What you will do: Required from the data below: the exact lines starting at the line containing "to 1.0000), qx" and ending at the line containing "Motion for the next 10", with both ends kept and all pictures dropped.

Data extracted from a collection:
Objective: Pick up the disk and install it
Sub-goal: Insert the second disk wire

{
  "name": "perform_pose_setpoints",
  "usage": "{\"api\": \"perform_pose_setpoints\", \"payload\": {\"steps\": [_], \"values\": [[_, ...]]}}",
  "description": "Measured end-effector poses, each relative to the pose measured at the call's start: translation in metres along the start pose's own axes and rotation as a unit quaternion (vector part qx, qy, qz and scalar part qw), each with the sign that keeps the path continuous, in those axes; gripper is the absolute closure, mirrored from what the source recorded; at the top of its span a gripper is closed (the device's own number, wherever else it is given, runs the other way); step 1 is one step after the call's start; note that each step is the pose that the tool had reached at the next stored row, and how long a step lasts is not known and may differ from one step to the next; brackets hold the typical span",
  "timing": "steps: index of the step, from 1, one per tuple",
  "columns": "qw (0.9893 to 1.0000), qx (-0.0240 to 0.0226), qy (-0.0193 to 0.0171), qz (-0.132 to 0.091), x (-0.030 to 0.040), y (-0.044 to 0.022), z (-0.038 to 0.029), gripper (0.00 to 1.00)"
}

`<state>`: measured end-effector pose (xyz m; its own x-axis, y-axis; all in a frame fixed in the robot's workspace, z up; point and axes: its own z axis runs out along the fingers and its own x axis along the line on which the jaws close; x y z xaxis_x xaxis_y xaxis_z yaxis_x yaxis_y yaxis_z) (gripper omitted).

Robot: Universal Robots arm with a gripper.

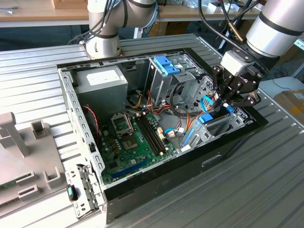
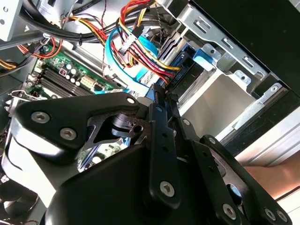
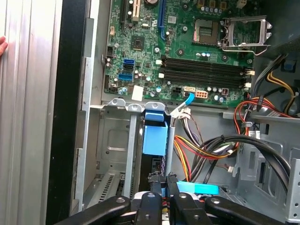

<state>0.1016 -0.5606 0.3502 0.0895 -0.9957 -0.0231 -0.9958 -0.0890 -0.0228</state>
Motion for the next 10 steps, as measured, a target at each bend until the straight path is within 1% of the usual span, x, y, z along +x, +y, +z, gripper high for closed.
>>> {"api": "perform_pose_setpoints", "payload": {"steps": [7, 8, 9, 10], "values": [[1.0, 0.0, 0.0001, 0.003, 0.0015, -0.0014, 0.0008, 0.84], [1.0, 0.0002, 0.0004, 0.009, 0.0019, -0.0015, 0.0012, 0.84], [0.9998, 0.0004, 0.0008, 0.018, 0.0024, -0.0014, 0.0029, 0.84], [0.9998, 0.0005, 0.0008, 0.021, 0.003, -0.0013, 0.0052, 0.84]]}}
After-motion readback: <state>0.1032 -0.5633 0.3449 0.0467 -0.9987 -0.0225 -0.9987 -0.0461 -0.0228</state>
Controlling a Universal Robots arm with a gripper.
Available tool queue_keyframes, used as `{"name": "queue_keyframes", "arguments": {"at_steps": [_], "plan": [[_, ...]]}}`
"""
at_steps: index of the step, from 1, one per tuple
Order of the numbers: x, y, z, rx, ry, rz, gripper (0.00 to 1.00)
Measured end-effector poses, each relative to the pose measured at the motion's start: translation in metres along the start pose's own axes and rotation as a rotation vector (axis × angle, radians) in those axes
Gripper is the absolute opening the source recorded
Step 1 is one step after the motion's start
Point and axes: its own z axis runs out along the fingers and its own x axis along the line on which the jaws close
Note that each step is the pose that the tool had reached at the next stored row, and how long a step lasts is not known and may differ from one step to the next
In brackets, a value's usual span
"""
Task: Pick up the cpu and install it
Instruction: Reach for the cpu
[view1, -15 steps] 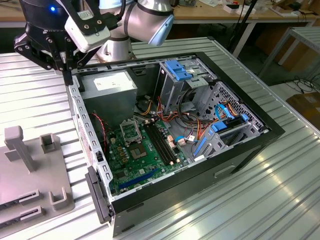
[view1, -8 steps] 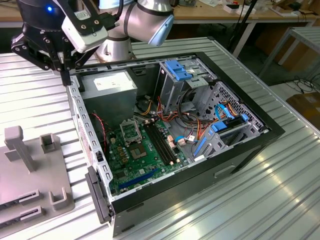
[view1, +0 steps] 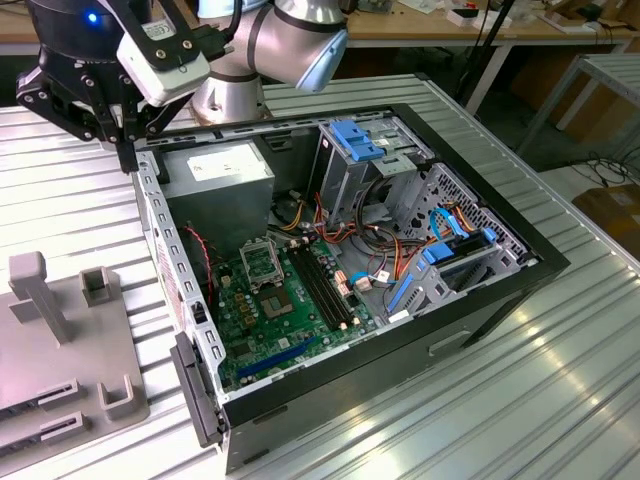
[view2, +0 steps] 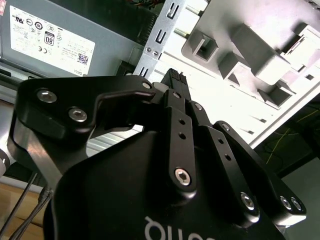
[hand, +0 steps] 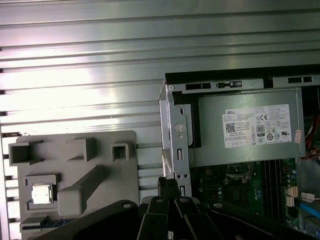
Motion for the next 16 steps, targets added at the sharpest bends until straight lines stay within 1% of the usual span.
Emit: {"name": "queue_keyframes", "arguments": {"at_steps": [16], "plan": [[0.0091,-0.0007,-0.0002,0.0,0.0,0.0,0.11]]}}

Written response:
  "columns": "qw (0.9893 to 1.0000), qx (-0.0240 to 0.0226), qy (-0.0193 to 0.0171), qz (-0.132 to 0.091), x (-0.030 to 0.040), y (-0.044 to 0.022), z (-0.038 to 0.029), gripper (0.00 to 1.00)"
}

`<state>`: measured end-effector pose (xyz m; its own x-axis, y-axis; all in a frame fixed in the robot's workspace, z up; point and axes: its own z axis runs out along the fingers and its own x axis along the line on which the jaws close; x y z xaxis_x xaxis_y xaxis_z yaxis_x yaxis_y yaxis_z) (gripper omitted).

Robot: Universal Robots arm with a gripper.


<state>0.1016 -0.5606 0.3502 0.0895 -0.9957 -0.0231 -0.9958 -0.0890 -0.0228</state>
Motion for the next 10 steps, as measured, a target at each bend until the straight path is within 1% of the usual span, x, y, z along +x, +y, +z, gripper high for closed.

What the answer needed to say has been said.